Gabriel Mª Otalora
La palabra ‘Sínodo’ ha adquirido renovada vigencia con el Papa Francisco, que ha popularizado estaexpresión de los primeros siglos de la Iglesia. En los últimos decenios, ‘sínodo’ se asociaba a las asambleas eclesiales, aunque sin apenas incidencia en el laicado excluido en el discernimiento sobre cuestiones doctrinales, litúrgicas, canónicas o pastorales.
En la actualidad, la significación de ‘sínodo’ ha dejado de ser un acto puntual para converger hacia un camino común -la sinodalidad-, en el que el ‘nosotros´, es decir, el Pueblo de Dios al completo, manifiesta su ser y su quehacer responsable. Este camino sinodal se concreta y expresa mediante la escucha y la participación de todos los cristianos, pues todos estamos llamados a ello, sin excepciones. Lo verdaderamente novedoso junto al papel laical en este proceso es que la sinodalidad ha dejado de ser un evento puntual sino una forma natural de ser Iglesia que viene para quedarse. Es lo más importante que tenemos entre manos. De hecho, la palabra griega ‘sínodo’ quiere decir ‘caminar juntos’, como lo hizo Jesús, asignatura que tenemos que aprender para ser ejemplo.
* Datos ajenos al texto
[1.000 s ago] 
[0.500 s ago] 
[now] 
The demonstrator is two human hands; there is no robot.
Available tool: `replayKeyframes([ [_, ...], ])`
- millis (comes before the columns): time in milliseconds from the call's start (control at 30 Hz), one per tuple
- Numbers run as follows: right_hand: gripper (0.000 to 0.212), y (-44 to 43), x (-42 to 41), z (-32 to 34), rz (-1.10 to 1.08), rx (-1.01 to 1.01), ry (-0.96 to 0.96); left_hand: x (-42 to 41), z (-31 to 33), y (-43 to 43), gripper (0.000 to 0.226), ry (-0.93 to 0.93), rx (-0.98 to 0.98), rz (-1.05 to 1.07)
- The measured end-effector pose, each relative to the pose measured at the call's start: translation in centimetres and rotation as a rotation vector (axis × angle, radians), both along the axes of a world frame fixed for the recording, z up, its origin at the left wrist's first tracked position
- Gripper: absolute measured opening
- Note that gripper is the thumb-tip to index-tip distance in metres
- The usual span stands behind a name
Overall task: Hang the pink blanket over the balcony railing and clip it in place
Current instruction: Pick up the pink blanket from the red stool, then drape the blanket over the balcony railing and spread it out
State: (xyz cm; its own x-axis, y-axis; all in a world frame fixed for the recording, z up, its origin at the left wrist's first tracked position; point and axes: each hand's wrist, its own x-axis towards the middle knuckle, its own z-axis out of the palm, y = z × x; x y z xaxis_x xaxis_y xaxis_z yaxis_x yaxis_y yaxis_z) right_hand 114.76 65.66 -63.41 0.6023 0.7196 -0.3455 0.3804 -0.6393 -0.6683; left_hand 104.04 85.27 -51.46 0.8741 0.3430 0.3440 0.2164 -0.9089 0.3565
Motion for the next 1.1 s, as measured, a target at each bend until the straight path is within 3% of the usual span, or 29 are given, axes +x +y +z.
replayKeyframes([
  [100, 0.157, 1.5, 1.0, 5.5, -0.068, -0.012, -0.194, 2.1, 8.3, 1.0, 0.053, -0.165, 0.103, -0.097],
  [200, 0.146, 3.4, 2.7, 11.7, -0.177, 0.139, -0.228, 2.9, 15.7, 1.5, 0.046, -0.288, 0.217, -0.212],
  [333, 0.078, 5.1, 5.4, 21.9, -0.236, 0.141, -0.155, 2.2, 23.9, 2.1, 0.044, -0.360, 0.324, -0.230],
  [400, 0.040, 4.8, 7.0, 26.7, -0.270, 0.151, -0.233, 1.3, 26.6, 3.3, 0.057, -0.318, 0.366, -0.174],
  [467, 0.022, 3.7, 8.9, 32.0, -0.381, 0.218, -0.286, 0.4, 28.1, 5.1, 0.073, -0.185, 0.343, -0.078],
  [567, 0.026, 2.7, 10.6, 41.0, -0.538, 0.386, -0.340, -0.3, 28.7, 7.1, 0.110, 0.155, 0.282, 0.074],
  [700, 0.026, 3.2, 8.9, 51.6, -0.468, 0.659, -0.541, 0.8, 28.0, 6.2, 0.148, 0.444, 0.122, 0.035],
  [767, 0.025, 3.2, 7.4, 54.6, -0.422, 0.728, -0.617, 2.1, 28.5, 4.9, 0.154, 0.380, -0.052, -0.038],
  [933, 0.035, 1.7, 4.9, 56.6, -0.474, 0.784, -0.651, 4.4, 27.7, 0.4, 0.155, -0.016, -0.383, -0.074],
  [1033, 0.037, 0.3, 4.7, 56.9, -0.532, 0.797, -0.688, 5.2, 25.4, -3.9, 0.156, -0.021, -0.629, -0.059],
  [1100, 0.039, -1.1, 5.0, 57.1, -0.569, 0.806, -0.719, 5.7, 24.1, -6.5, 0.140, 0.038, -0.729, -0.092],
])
A estas alturas es evidente que si el Concilio Vaticano II y las reformas que contemplaba se quedaron a medias, fue por su carácter no participativo. Es cierto que logró renovar la eclesiología para centrarla en la comunión del Pueblo de Dios. Pero no hay más que ver la realidad eclesial laical cuando Francisco ha puesto en marcha este proceso sinodal. Por tanto, lo que acucia es una actitud de colaboración real y sincera, donde todos los miembros del Pueblo de Dios aportemos con discernimiento la manera de ser presencia eclesial en el mundo, y lo hagamos desde la condición de bautizados, es decir, en clave de corresponsabilidad; una misión en la que servir es más importante que imponer y acumular poder, signo característico del clericalismo.
De lo contrario, este camino sinodal se convertirá en una isla entre sínodos tradicionales que solo el Espíritu sería capaz de rescatar con un nuevo Pentecostés del siglo XXI. No creo que exagero; basta volver la vista atrás al Concilio Vaticano II, que sigue siendo nuestra mejor referencia de los últimos años, para recordar el debate esencial entre dos modelos de Iglesia: el que buscaba una mayor y mejor comunión, y el que primaba lo canónico, basado en el sometimiento a la autoridad jerárquica que dicta leyes y gobierna a los fieles. Y sin embargo, un tema tan esencial como este no tuvo transcendencia apenas ya que una gran parte de la base eclesial ni se enteró de que existía tal debate ni la importancia del mismo.
Esta sinodalidad a la que nos convoca el Papa, exige que tenga consecuencias tanto en las estructuras como en los procesos en los que la Iglesia se expresa para hacer posible este ‘camino común’ y renovar la misión del Pueblo de Dios, de todo él, que se concreta en servir evangelizando. Sin esta dirección, la Iglesia continuará mirándose el ombligo, encastillada en el poder jerárquico e institucional y distanciándose todavía más de la sociedad a la que debe anunciar la Buena Noticia. Como afirma la Evangelii Gaudium, el objetivo de los sínodos “no será principalmente la organización eclesial, sino el sueño misionero de llegar a todos” (EG 31) dialogando y siendo fermento en medio del mundo.
En esta lógica se entiende el proceso siguiendo el método de la escucha y del discernimiento como herramientas capaces de impulsar de nuevo en la Iglesia un dinamismo misionero y de servicio desde la praxis de las Bienaventuranzas y de oración constante que Jesús tanto insistió a los suyos. De lo contrario, no llegaremos a ser la Buena Noticia para los hombres y mujeres de este tiempo.
Recordemos el perturbador mensaje evangélico de que Jesús no había venido a traer paz al mundo, sino la espada. Algunos todavía siguen creyendo en su literalidad, pero lo cierto es que se trata de vivir el Evangelio como lo que realmente es, un revulsivo interior que no permite actitudes acomodaticias a la hora de instaurar el Reino de la justicia y el amor cristianos. A esto es a lo que estamos convocados por el bautismo.
La pasividad, el desentenderse de esta nueva propuesta, no darle la importancia esencial que tiene o frenar iniciativas laicales incluso en los ámbitos parroquiales aun de manera sibilina pero eficaz, solo nos lleva al camino señalado por J. T. de Lampedusa, y que algunos siguen pretendiendo imponer: que cambie lo necesario para que todo siga igual.
El espíritu del Evangelio está en juego. Vivamos comprometidos esta sinodalidad.